A blogger named Michael Degusta has widely distributed a link to the media publicising a blog post he authored about what he sees as a "Devastating" design problem with the Tesla Roadster.
Based on hear-say from an as-yet un-named Tesla regional service manager (we are left to speculate if the source is another disgruntled ex-employee) Degusta recites several third-hand stories of Tesla Roadster owners who have bricked the battery pack in their cars by allowing it to run completely flat, the common denominator being that all these Roadsters were left unattended for multiple weeks.
In one case the car was taken for a drive then parked with only a 25% state-of-charge (SOC) left in the battery, in a garage, unattended and unplugged for 6 weeks. In another case the owner left the car attached to an (unapproved) 100ft extension cord for an unspecified "extended period" again unattended. In a third case a Roadster was shipped across the Pacific to Japan, again starting with an un-known SOC and unattended for an unknown extended period of time.

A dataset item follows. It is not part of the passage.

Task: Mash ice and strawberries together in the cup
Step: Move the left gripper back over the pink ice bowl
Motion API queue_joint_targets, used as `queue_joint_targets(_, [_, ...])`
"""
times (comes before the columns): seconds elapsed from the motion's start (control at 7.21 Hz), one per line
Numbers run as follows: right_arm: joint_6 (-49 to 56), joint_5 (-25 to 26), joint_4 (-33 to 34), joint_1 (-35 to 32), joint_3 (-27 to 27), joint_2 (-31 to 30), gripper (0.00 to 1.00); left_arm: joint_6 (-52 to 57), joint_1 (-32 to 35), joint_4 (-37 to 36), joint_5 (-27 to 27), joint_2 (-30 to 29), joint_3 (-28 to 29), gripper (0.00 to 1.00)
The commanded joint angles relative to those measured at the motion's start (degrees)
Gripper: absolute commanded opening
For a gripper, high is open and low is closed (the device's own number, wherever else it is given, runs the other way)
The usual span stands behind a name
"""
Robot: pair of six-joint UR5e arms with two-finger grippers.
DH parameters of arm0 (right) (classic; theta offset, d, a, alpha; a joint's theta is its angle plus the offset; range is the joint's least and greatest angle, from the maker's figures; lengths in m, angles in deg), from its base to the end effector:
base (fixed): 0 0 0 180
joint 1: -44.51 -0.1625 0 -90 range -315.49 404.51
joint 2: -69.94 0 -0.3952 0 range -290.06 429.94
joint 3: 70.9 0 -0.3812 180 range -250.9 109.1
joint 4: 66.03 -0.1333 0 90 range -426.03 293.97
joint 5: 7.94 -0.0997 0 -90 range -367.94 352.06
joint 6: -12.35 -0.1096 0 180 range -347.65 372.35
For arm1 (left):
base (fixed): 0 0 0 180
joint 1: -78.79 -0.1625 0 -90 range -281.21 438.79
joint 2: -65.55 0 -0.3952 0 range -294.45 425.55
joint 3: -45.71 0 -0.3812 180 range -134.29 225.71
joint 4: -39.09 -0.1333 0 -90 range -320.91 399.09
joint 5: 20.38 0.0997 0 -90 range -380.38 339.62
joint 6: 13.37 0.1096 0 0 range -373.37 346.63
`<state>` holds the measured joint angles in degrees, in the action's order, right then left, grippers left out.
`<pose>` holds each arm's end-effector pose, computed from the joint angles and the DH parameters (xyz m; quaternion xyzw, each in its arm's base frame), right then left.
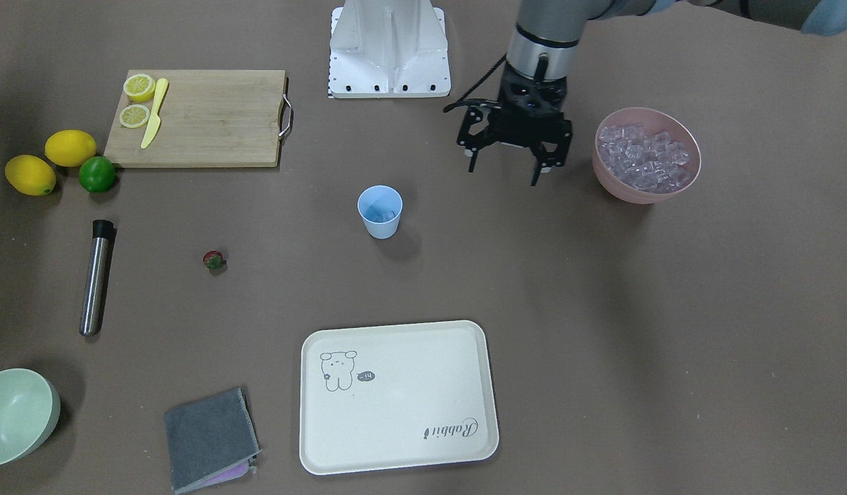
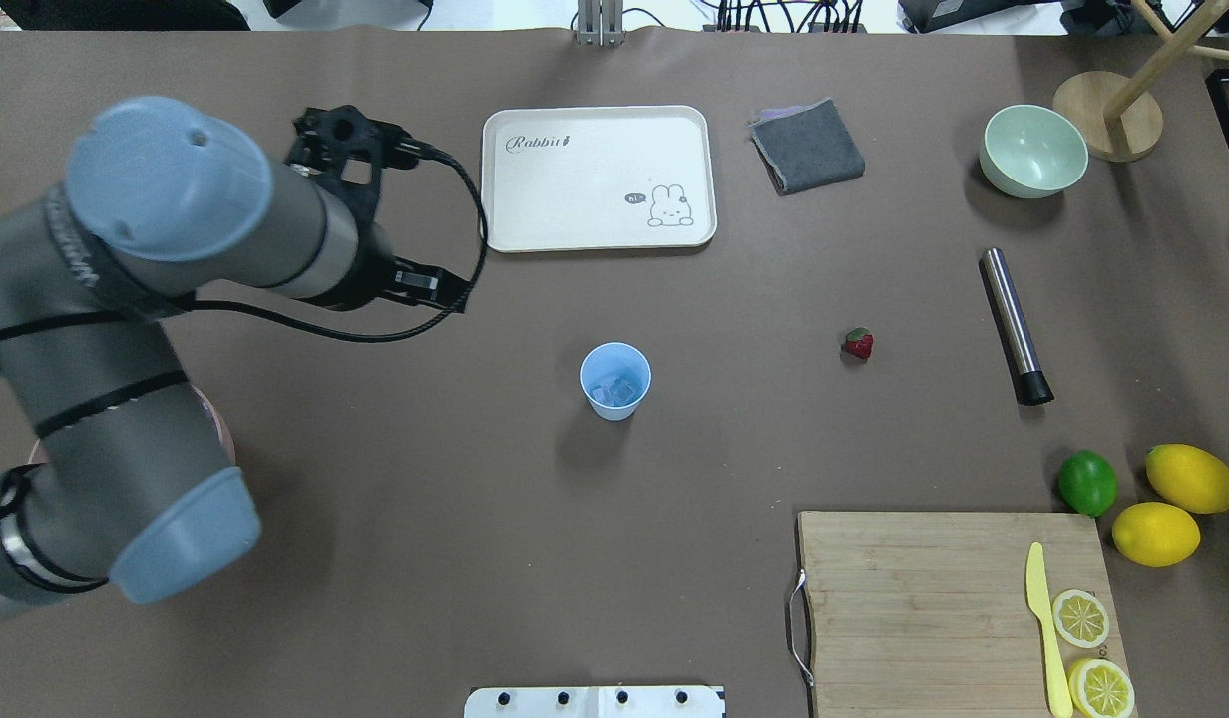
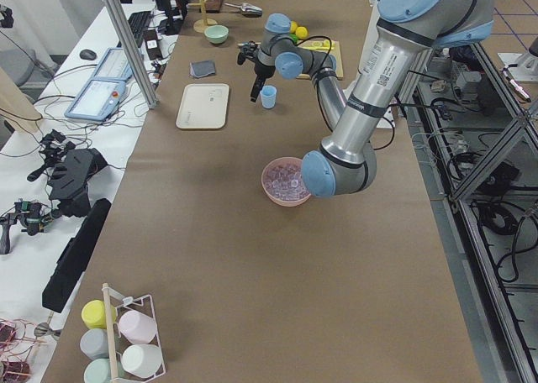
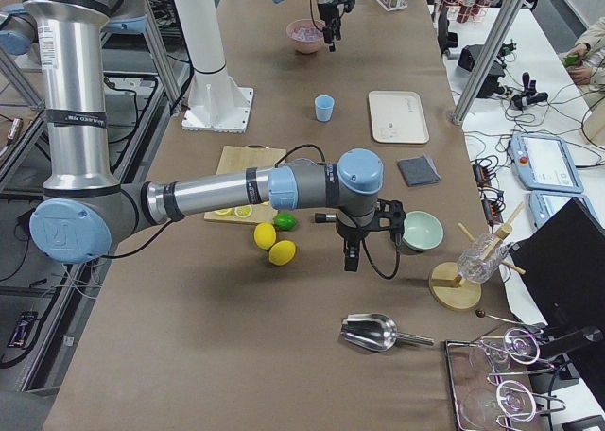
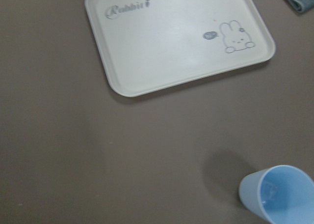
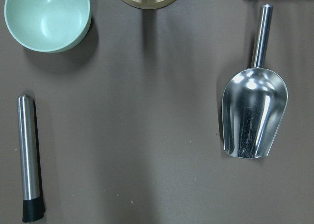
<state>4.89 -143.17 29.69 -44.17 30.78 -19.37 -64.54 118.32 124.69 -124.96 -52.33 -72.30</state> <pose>0.0443 -0.4862 0.5411 0.0240 -0.3869 0.0271 0.9214 0.3520 -0.4276 0.1842 0.1836 0.4062 0.0497 0.8938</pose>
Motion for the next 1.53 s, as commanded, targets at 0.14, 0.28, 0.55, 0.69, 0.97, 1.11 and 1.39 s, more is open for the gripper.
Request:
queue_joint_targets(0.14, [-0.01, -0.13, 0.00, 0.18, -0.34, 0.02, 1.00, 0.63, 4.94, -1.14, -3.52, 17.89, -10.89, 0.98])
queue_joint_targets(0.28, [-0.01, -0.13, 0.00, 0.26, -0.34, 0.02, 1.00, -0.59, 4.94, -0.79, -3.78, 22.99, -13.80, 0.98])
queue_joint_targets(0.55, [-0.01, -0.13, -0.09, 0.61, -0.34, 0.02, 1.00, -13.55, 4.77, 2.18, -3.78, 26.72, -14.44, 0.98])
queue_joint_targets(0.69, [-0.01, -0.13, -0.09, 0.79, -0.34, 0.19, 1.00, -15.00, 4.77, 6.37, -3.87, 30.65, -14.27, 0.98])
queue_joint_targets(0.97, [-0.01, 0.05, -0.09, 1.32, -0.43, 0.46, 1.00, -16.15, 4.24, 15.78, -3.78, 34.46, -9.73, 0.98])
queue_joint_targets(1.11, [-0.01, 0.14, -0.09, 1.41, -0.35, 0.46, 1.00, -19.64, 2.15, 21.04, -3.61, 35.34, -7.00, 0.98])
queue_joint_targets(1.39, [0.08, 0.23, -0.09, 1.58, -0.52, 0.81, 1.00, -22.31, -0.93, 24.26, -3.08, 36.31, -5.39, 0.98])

There are no claims of pending legal action against Tesla so we can take from that Tesla are not considered to be legally at fault. In-fact Tesla Motors have each new owner sign a document saying they have read and understand that the "warranty does not cover damage caused by leaving a vehicle unplugged where it discharges the battery to at or near zero state of charge". This document also specifies that "an extension cord should never be used".
As much as it sounds like a possible design issue that allows the battery to brick itself, by all reports, it takes weeks for this to happen which squarely points to owner ignorance/neglect.
Lets hope that the attention brought to this issue at least makes all Tesla owners fully aware that it is their responsibility to ensure due care of their battery. It should now be clear that if through negligence they allow their battery to reach zero charge and further allow it to remain in that condition for an extended period of time, then they are most likely liable for a sizeable repair bill.